Ici, ce sont trois traites par jour et trois périodes de mises bas par an. « Il y a deux salles de traite dans chaque bâtiment, en double équipement : deux pompes à lait et deux pompes à vide. Il faut anticiper s’il y a une panne, car ici le dépannage peut mettre 15 jours », raconte Maxime. Deux groupes électrogènes (si l’un tombe en panne) permettent également de parer aux coupures d’électricité. « Ici, on a de la lumière toutes les six heures. C’est un choix du gouvernement. »

Une source d’inspiration pour les éleveurs

Pendant ses 15 jours de stage, Maxime a travaillé comme un ouvrier. « J’ai vu la production, la transformation, les bureaux. J’aime la vision du travail de Jihad. À travers ses voyages, ses rencontres, il apprend plein de choses, les rassemble pour mettre en pratique à sa façon. Cela me donne envie de partir faire un stage dans un autre pays. » Une source d’inspiration pour le futur éleveur caprin. Bien sûr, il y a eu des visites touristiques, l’accueil dans la famille de Jihad Daher. « Des moments forts, inoubliables. Des gens accueillants ». Une autre vision du monde, avec « même si on sait que cela existe, des gens qui vivent dans la misère avec 300 € par mois », constate le père.

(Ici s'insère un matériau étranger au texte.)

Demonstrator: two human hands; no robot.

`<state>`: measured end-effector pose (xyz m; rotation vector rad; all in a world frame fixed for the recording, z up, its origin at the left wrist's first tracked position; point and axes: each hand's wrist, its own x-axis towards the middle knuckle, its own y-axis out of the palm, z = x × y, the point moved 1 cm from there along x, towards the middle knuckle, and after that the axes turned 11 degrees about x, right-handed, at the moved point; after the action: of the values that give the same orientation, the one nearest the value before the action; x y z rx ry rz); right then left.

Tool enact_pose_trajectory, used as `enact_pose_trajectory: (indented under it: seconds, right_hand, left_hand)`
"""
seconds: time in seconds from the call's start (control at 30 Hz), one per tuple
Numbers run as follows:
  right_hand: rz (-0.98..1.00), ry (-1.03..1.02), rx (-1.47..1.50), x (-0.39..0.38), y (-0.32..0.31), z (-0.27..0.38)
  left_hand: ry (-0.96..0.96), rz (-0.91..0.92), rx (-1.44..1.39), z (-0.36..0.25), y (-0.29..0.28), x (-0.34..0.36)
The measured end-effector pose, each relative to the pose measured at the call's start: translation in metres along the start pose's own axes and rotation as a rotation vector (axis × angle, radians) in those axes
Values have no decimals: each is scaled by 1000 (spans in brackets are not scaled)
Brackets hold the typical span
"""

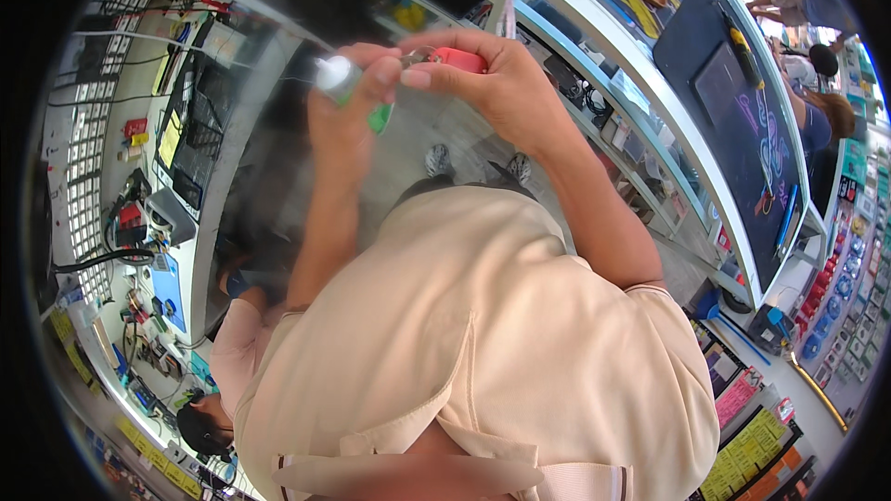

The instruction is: The person inspects a black smartphone, then retrieves a tube of adhesive. They apply the adhesive to the edges of the phone's back panel and press it into place. The person then wipes the phone's surface with a cloth.

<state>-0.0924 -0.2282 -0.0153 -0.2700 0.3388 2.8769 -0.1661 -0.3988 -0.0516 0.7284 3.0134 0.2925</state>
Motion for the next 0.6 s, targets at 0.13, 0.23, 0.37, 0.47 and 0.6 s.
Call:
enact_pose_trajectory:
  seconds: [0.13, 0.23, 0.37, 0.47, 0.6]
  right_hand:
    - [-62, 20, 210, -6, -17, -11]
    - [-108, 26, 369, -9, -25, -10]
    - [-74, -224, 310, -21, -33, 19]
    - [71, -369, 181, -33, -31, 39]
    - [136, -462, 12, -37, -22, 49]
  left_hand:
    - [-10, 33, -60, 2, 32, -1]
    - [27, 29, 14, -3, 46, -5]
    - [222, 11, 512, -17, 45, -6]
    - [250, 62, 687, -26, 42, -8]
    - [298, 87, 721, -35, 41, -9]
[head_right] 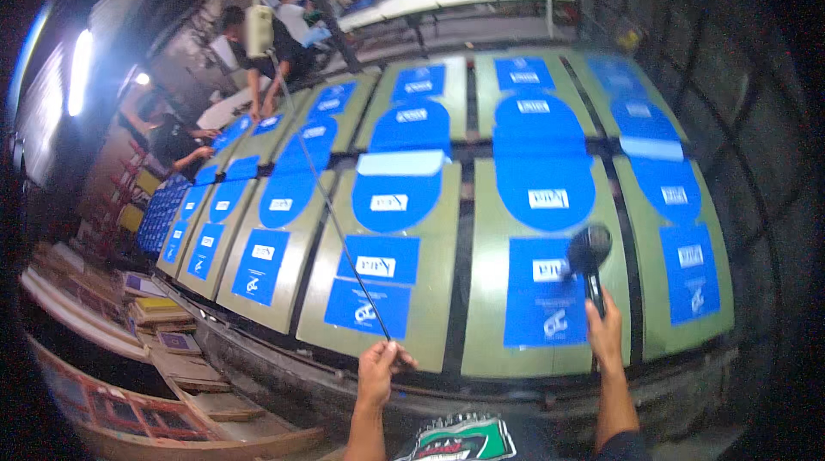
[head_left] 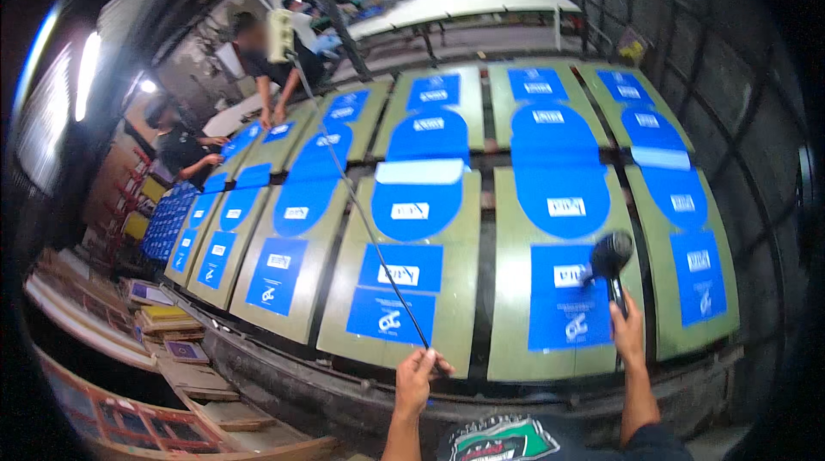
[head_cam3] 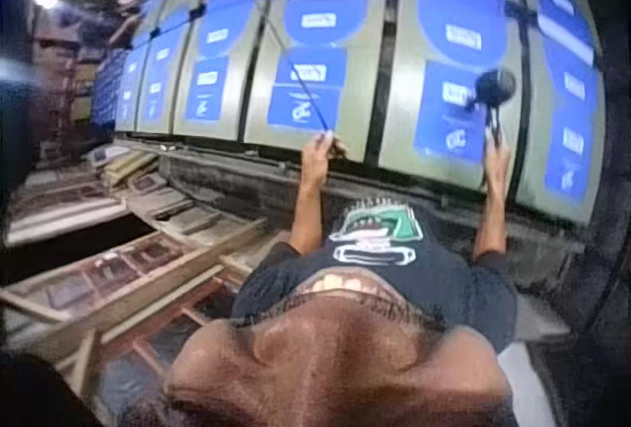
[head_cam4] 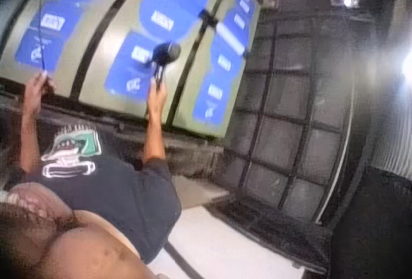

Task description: The person places blue adhesive stickers onto curved green panels on a workbench, smoothing each with their hands. They then use a hairdryer to apply heat to the stickers, moving the tool across multiple panels to set the adhesive.

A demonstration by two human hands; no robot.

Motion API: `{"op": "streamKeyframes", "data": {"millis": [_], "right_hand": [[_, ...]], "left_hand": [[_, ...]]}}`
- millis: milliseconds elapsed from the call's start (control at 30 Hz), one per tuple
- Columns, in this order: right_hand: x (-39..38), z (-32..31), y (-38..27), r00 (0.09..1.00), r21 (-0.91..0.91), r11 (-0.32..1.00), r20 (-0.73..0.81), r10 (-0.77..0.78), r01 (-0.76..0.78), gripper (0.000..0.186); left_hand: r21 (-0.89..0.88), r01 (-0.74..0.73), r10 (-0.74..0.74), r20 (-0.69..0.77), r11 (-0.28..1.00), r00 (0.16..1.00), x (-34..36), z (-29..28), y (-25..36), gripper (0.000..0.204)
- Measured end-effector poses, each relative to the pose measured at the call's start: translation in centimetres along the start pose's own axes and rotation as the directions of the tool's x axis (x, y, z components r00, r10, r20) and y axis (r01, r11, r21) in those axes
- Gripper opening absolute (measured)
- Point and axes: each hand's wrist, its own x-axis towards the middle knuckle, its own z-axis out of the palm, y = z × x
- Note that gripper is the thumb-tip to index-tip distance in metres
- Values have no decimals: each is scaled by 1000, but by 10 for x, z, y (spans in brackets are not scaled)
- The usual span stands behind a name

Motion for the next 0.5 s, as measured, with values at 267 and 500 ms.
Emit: {"op": "streamKeyframes", "data": {"millis": [267,500], "right_hand": [[21,0,20,999,29,999,-51,18,-16,49],[2,-11,9,999,13,999,-9,53,-53,50]], "left_hand": [[-11,24,-23,55,1000,998,3,-6,-15,25],[20,32,-33,43,999,999,-1,-7,-15,24]]}}
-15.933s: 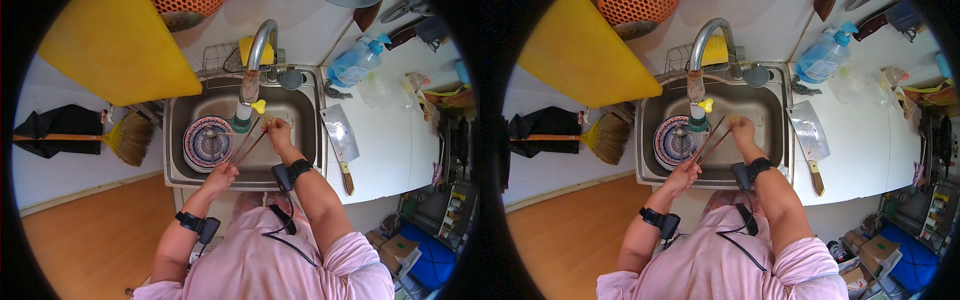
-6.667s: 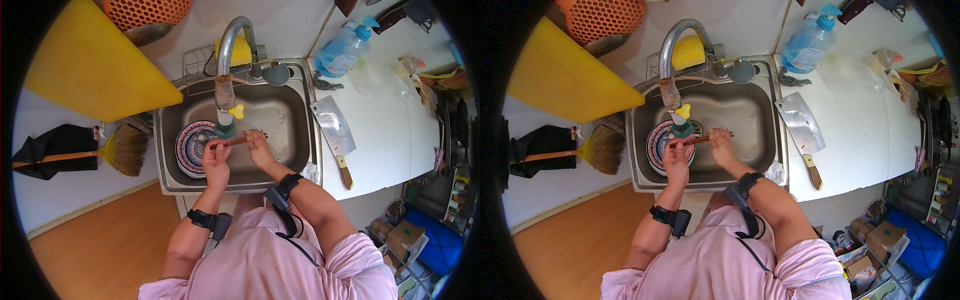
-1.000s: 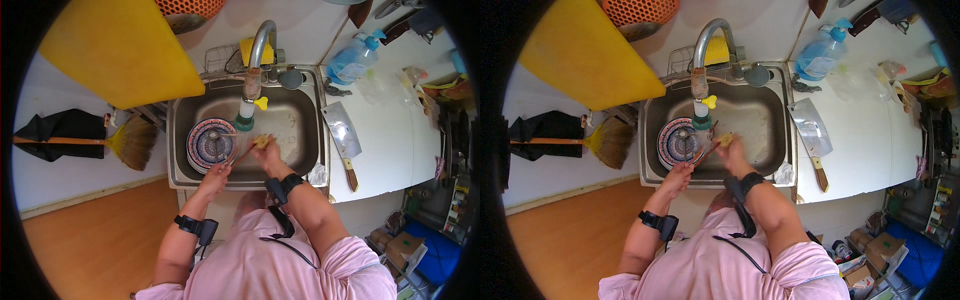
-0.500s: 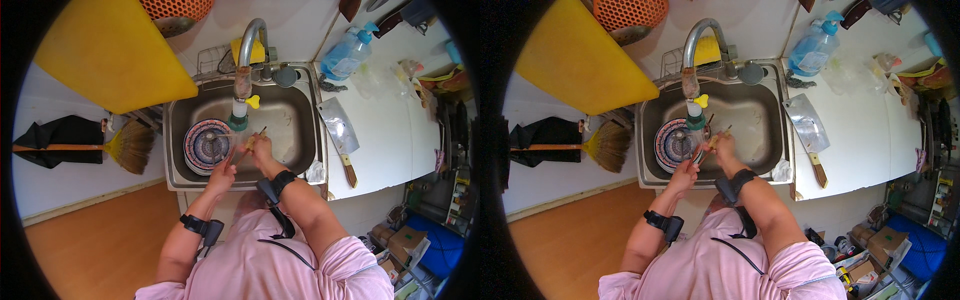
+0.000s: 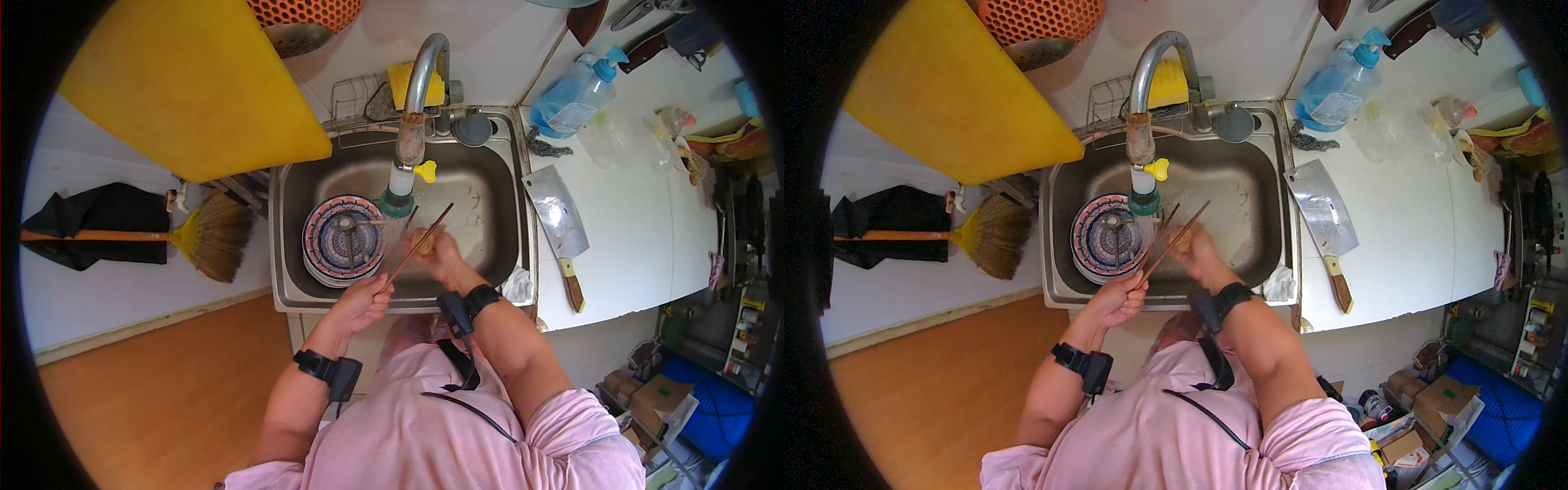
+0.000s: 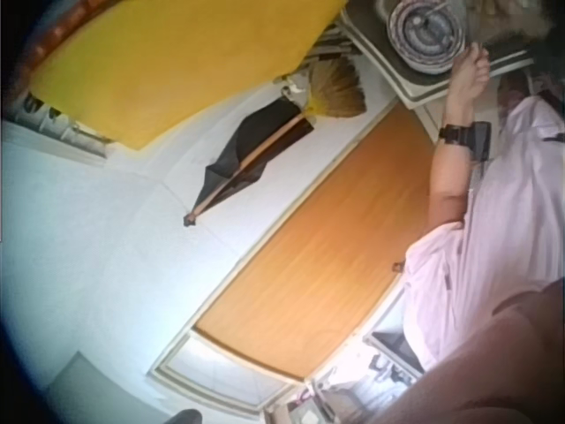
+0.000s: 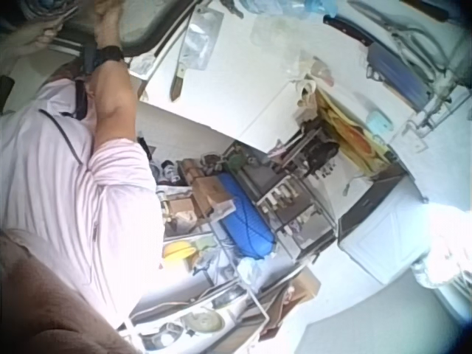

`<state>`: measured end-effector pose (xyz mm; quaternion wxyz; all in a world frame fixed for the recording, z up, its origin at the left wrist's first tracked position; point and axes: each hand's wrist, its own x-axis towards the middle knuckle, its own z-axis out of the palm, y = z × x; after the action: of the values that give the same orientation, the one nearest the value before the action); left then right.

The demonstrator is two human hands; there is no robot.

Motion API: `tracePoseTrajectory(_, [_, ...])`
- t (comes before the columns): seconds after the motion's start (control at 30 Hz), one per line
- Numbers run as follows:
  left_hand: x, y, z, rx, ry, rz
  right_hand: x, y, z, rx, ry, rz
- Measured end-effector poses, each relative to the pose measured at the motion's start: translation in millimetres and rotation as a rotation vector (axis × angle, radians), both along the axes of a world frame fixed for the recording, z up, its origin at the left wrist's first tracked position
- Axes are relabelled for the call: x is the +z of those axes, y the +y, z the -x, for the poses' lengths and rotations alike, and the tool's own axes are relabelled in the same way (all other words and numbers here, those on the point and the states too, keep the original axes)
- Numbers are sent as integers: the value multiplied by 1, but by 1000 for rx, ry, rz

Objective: Wash dishes, chopsticks, and a bowl in a kitchen sink.

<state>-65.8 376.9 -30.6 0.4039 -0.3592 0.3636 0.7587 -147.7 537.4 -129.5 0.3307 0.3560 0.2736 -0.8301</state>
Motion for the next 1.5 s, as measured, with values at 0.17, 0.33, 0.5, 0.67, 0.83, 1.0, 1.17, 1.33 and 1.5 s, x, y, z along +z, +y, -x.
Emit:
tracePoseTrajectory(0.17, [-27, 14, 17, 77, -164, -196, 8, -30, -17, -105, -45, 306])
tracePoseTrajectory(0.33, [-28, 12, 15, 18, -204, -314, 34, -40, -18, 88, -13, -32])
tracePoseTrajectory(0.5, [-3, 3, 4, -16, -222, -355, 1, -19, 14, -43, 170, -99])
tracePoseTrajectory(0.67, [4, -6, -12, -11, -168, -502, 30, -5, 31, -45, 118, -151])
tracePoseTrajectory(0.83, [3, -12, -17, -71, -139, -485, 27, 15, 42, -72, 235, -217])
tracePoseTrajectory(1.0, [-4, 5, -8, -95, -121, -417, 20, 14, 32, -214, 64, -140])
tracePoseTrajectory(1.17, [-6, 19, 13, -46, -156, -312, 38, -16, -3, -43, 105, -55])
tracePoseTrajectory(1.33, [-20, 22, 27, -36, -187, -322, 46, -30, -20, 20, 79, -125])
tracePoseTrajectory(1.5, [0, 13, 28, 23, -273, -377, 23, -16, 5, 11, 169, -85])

De ce séjour, Laurent Poupard rend hommage à sa femme Béa et son fils Quentin. « Ils ont géré les mises bas. C’était la pleine période. 200 chevreaux sont nés. On s’appelait très régulièrement. Je suis parti avec une certaine appréhension, car je laissais tout derrière moi. J’ai aussi pu compter sur des amis, des voisins. L’entraide, la solidarité a pleinement joué. » Maxime a lui aussi apprécié le geste de ses amis. « Des copains sont venus donner un coup de main, alors qu’ils avaient du travail sur leurs exploitations. » Une belle aventure que les parents ont pu partager, l’un à Beyrouth, l’autre à Longèves, avec chacun des enfants, en partageant des moments forts et inoubliables.

La France est un gage de qualité pour les fromages

La fromagerie est aux normes françaises, alors que rien n’oblige Jihad Daher à le faire. « L’hygiène est irréprochable. Pour les Libanais, l’image de la France, c’est la liberté, le système social qui est très envié et la qualité de nos produits. Être aux normes françaises est un gage de qualité. » Le pasteurisateur fait 2 500 litres à l’heure.

Ses fromages, sous vide, sont vendus dans les boutiques haut de gamme avec une étiquette « norme française » indiquant que cela est réalisé suivant la méthode française. On les trouve aussi en grandes surfaces « à côté de nos marques St-Loup et Soignon », précise Maxime. « Il prend de plus en plus de parts de marché face à certaines marques françaises », ajoute Laurent Poupard. Les fromages sont aussi exportés au Qatar, en Côté-d’Ivoire, en Jordanie, aux Émirats. Après trois ans de productions, il vend chaque mois, 170 000 € de produits finis. Maintenant, il se lance dans une gamme de lait UHT.